*Task statement*
In the records that follow, find the line with "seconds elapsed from"; from there, retype every line exactly through the line with "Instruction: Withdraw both", which also belongs to the answer.

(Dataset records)

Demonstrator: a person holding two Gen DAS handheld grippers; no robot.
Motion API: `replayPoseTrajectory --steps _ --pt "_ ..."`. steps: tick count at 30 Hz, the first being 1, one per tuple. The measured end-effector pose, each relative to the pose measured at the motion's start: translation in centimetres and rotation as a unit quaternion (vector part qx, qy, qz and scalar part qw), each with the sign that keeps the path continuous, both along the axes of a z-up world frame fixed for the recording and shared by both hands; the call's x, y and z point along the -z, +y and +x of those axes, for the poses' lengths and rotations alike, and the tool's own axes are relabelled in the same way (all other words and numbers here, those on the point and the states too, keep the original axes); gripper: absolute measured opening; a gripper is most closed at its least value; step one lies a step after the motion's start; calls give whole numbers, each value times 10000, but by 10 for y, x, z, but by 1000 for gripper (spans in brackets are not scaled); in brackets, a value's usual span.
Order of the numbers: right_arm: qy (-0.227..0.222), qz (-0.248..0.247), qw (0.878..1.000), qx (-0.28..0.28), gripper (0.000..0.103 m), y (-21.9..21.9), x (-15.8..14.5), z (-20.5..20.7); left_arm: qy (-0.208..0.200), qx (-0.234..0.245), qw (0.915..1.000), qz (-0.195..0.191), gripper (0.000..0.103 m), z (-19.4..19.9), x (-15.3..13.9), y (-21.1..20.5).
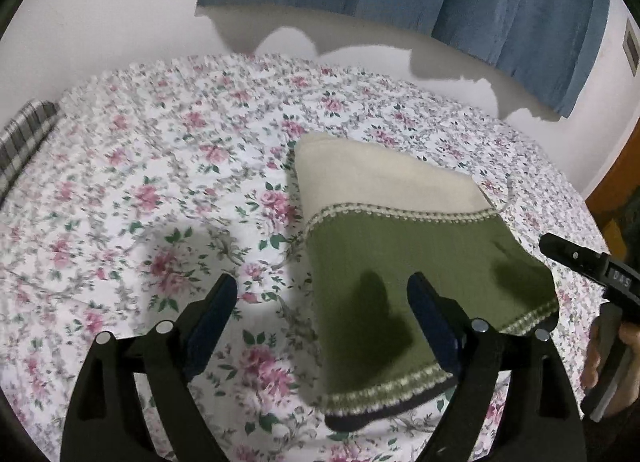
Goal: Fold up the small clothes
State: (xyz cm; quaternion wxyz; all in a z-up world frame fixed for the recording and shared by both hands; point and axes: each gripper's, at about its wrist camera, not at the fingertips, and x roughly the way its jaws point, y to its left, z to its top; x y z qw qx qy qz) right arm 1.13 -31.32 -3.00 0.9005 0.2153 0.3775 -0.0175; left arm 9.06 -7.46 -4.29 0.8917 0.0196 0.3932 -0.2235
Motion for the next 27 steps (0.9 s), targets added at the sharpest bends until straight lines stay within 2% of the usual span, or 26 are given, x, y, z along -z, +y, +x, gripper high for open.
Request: replayPoseTrajectory --steps 3,11,20,27 --pt "-73 -137 9999 -65 81 11 -10 -7 -211 -73 9996 175 86 -13 -9 0" --pt "-296 -504 9981 -180 82 40 -32 -31 -495 -177 9983 266 86 -44 -19 10" --pt "-426 -722 9962 -232 82 60 -44 -55 -501 -349 9979 218 86 -62 -21 15" --pt "-359 -725 9965 -212 82 67 -42 -65 -484 -453 9974 278 86 -73 -20 19"
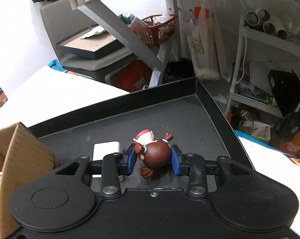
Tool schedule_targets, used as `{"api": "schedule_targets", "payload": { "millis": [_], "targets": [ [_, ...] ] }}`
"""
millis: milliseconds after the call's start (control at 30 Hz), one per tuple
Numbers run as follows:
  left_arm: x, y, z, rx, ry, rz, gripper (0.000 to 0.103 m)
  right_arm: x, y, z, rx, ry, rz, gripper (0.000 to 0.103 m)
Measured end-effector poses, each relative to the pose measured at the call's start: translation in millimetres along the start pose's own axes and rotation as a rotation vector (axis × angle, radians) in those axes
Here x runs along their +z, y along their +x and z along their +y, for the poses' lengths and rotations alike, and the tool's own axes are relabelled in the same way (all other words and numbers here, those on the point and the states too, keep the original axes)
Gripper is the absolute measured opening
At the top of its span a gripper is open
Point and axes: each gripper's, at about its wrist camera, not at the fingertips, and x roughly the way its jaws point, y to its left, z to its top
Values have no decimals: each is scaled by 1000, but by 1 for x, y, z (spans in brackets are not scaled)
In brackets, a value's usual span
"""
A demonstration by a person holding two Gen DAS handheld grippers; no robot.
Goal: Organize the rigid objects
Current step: 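Lift the doll figurine with the right gripper and carry it over the box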
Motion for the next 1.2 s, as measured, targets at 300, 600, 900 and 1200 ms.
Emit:
{"api": "schedule_targets", "payload": {
  "millis": [300, 600, 900, 1200],
  "targets": [
    [-4, -5, 11, -61, -20, -1, 53, 7, -22, -1, 79, 35, 18, 36],
    [-11, -3, 33, -127, -86, -13, 53, 13, -53, 23, 54, -37, -23, 36],
    [-21, 6, 52, -200, -128, -33, 53, 16, -84, 49, 30, -95, -60, 36],
    [-31, 10, 64, -271, -156, -43, 53, 16, -107, 79, 26, -177, -78, 36]
  ]
}}
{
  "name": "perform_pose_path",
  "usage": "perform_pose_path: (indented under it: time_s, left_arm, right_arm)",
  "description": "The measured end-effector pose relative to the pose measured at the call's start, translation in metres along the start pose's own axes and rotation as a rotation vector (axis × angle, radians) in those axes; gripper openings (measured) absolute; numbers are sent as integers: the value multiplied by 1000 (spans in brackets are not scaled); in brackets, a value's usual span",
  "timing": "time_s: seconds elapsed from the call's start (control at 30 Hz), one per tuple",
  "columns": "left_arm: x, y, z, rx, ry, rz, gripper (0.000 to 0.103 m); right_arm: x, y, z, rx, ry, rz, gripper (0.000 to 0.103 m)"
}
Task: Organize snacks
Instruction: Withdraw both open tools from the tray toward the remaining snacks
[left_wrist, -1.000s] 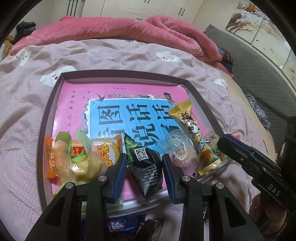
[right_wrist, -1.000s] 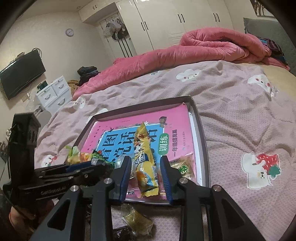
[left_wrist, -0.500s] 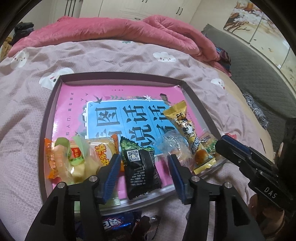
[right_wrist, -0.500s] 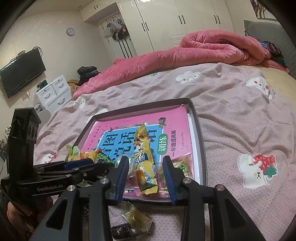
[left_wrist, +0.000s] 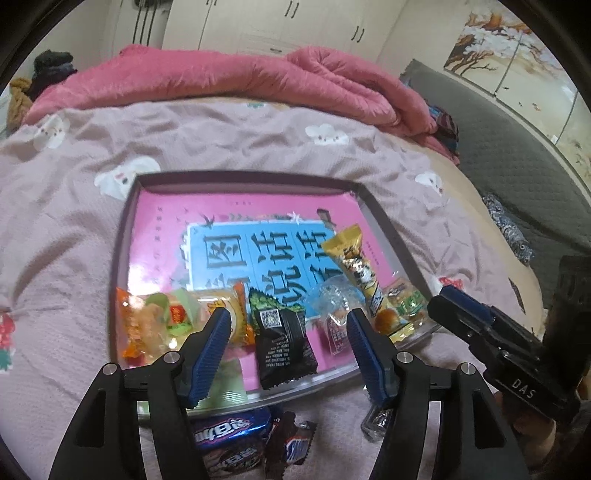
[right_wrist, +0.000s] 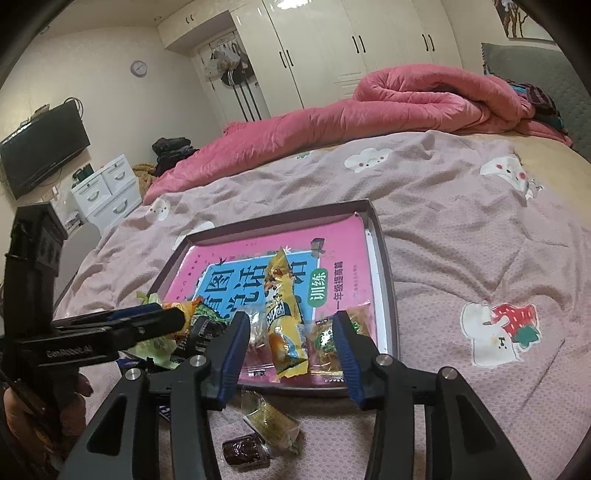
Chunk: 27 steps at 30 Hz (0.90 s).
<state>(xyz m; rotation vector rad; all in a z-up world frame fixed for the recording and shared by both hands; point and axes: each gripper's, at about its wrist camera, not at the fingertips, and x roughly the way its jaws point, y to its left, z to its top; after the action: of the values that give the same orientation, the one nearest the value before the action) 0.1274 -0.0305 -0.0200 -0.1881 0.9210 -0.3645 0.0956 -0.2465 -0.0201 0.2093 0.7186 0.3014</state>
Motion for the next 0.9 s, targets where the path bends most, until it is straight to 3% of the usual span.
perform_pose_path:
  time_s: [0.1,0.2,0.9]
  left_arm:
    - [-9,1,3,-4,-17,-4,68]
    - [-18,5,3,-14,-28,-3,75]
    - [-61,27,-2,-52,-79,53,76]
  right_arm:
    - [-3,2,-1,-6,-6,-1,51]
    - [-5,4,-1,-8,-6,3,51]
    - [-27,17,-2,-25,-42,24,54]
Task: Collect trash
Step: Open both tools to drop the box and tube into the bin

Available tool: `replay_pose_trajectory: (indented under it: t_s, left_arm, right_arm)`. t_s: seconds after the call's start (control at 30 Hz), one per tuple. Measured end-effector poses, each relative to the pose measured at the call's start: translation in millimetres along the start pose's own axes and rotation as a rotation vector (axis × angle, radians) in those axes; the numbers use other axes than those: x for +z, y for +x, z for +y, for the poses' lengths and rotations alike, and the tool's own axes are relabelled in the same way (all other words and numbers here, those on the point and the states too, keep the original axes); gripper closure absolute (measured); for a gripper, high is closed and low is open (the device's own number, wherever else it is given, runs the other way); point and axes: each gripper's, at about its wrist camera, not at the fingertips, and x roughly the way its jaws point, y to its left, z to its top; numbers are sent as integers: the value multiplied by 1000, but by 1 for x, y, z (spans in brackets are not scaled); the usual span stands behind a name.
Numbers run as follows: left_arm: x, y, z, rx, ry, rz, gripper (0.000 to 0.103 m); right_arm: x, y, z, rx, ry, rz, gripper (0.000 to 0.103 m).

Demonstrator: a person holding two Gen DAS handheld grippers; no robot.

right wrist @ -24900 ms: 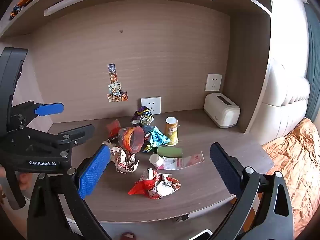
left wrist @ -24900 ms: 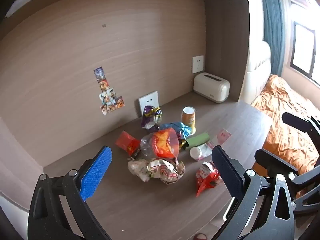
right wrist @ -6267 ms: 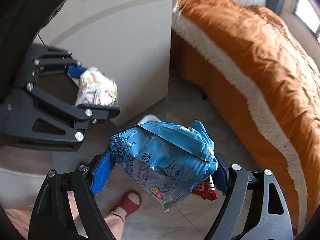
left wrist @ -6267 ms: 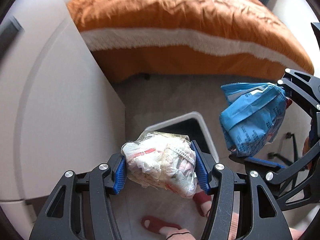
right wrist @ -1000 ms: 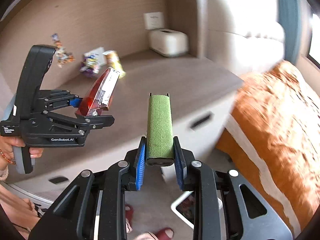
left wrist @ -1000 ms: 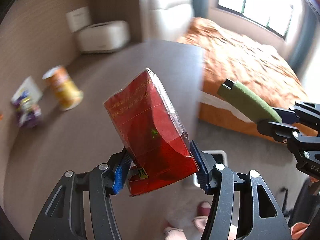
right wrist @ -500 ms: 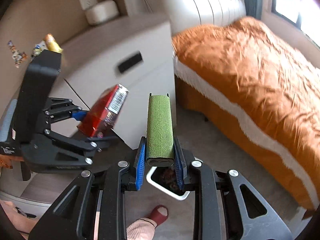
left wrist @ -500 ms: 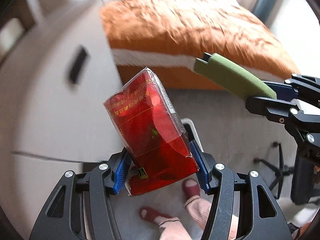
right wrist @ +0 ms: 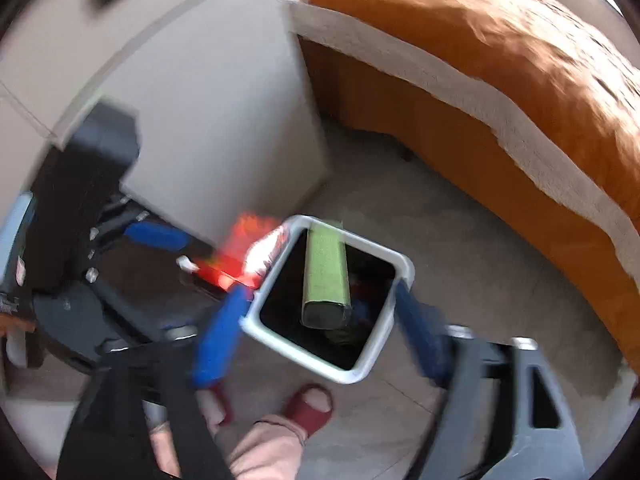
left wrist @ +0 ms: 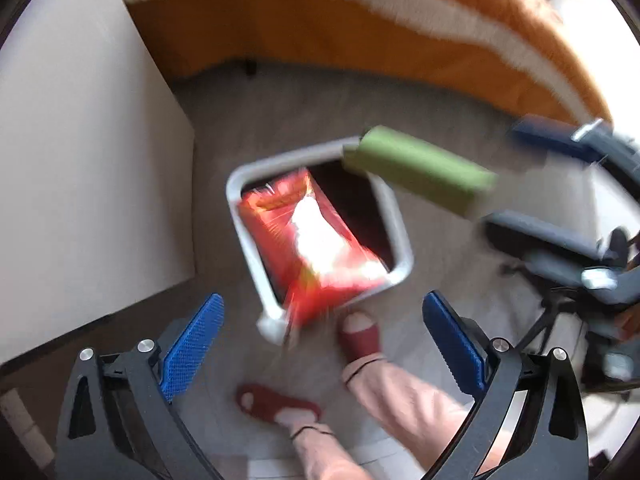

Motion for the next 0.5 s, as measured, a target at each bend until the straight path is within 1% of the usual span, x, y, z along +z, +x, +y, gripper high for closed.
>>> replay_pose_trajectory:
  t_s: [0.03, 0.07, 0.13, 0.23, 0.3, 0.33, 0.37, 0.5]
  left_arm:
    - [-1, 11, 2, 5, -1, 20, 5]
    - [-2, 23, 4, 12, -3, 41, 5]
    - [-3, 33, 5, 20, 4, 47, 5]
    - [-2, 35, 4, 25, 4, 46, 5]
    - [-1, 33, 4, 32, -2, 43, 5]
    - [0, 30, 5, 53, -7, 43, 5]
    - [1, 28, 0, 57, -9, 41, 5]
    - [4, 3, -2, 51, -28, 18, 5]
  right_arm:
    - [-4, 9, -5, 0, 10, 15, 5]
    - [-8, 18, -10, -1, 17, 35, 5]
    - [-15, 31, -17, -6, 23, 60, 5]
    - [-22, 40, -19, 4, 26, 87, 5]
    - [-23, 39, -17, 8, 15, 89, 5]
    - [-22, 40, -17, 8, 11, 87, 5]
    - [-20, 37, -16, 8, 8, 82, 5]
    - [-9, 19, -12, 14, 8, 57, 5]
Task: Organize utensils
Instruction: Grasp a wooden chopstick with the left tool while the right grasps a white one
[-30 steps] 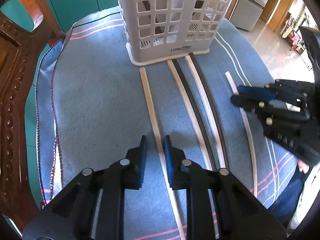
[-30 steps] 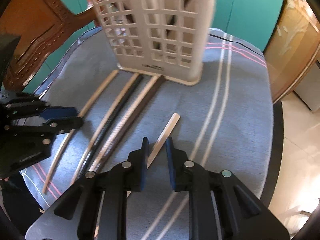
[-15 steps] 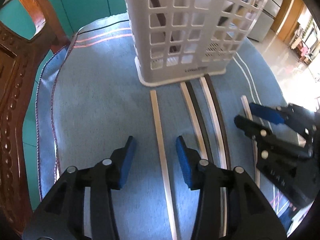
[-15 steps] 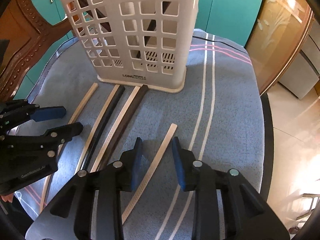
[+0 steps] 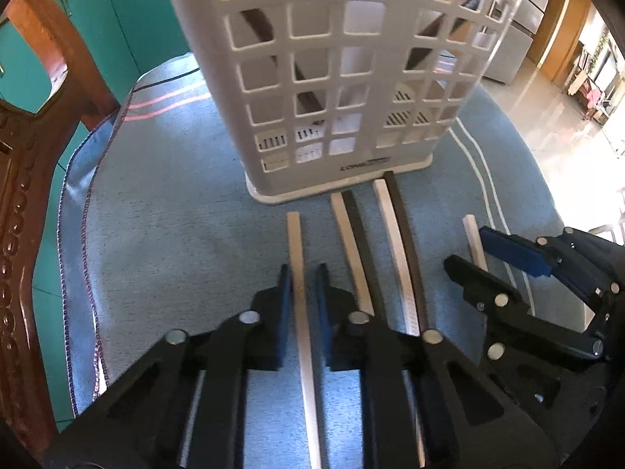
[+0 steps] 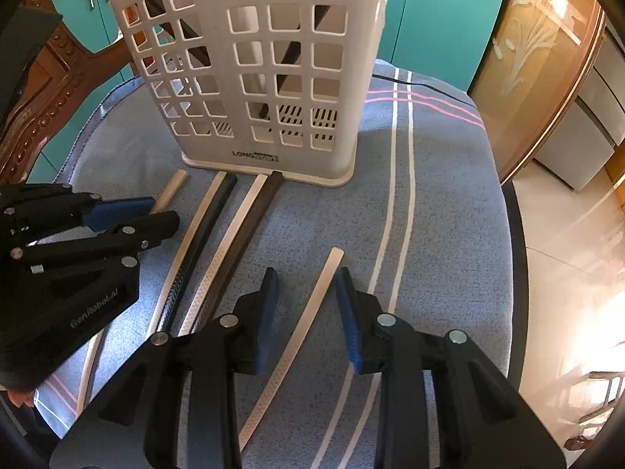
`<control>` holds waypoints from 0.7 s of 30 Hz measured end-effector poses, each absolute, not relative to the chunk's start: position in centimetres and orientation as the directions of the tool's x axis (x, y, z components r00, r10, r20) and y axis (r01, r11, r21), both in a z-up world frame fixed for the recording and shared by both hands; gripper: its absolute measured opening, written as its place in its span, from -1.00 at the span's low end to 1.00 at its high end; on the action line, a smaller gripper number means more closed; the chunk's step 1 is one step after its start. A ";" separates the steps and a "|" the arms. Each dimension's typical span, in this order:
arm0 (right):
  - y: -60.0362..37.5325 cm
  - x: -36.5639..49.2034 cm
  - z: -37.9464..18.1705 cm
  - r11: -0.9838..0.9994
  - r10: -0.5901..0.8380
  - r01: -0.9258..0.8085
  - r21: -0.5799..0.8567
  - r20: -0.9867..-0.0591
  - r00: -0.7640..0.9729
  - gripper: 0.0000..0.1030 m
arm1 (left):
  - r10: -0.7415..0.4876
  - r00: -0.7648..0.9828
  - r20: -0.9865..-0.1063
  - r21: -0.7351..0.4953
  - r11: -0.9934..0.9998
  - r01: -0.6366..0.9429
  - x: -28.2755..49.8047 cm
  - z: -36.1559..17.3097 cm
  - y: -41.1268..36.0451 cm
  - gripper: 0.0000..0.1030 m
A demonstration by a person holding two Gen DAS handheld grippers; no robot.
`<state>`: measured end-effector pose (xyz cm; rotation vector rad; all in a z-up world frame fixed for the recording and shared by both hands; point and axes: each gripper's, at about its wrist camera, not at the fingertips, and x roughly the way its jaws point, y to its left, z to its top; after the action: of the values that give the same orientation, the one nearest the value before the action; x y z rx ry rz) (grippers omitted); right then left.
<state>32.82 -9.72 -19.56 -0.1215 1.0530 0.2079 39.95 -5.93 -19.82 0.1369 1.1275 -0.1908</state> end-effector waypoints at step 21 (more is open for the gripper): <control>-14.6 30.7 -12.6 0.929 0.368 -0.254 0.268 -0.722 0.586 -0.87 | -0.224 0.615 -0.756 -0.120 0.971 0.206 34.3 -9.6 -2.9 -0.86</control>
<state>30.69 -14.61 -12.57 0.1414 0.8728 0.3639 34.30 -2.94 -9.58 -0.0223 0.8746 -0.2474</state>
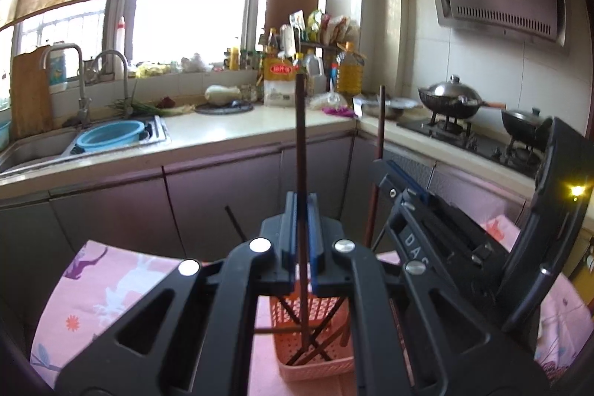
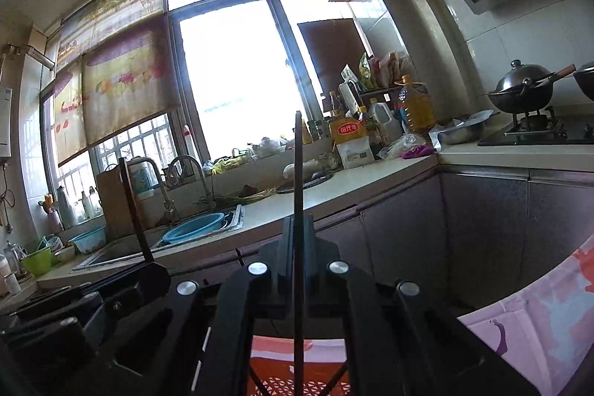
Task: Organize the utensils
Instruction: 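Carry both chopsticks upright over the orange basket and drop them in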
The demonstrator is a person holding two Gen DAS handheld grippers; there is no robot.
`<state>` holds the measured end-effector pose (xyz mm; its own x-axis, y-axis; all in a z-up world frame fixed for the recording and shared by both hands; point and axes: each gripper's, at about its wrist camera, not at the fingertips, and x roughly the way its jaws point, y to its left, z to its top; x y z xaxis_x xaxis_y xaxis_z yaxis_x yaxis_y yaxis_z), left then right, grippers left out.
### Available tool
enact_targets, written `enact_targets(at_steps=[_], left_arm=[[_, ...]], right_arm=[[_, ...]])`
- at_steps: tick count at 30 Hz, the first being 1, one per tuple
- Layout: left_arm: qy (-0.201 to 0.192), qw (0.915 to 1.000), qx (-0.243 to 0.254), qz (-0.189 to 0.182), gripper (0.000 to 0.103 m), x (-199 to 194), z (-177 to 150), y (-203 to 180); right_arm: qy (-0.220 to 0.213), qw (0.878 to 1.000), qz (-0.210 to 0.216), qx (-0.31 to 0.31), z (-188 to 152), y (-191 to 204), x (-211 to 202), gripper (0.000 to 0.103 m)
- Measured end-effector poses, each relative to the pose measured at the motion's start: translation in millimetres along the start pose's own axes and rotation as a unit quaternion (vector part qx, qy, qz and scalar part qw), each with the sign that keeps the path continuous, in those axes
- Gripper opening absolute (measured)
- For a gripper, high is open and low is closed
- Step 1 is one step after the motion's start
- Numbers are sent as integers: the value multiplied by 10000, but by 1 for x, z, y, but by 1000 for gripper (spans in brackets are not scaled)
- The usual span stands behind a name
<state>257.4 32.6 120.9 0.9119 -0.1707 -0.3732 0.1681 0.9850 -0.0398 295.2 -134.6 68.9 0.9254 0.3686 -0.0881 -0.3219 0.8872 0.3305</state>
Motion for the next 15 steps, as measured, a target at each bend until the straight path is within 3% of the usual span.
enact_targets(at_steps=[3, 5, 8, 11, 15], left_arm=[[253, 9996, -66, -54, 5, 7, -18, 1], [243, 9994, 30, 225, 6, 5, -32, 0], [446, 9985, 68, 297, 11, 6, -42, 0], [635, 9978, 23, 182, 17, 0, -41, 3], [615, 9977, -228, 175, 20, -24, -31, 9]], right_arm=[[219, 9997, 66, -42, -17, 0, -3, 0], [402, 9990, 148, -96, -30, 3, -7, 0], [896, 9950, 432, -112, -50, 9, -17, 0], [1234, 9911, 441, -248, -61, 18, -32, 0], [1313, 9902, 423, -233, -50, 21, -63, 0]])
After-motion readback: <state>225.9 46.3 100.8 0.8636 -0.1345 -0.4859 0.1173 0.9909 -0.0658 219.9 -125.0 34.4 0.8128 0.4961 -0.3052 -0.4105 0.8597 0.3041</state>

*Solution*
  "timing": "time_s: seconds elapsed from the call's start (control at 30 Hz), one per tuple",
  "columns": "left_arm: x, y, z, rx, ry, rz, gripper (0.000 to 0.103 m); right_arm: x, y, z, rx, ry, rz, gripper (0.000 to 0.103 m)"
}
Task: Organize snacks
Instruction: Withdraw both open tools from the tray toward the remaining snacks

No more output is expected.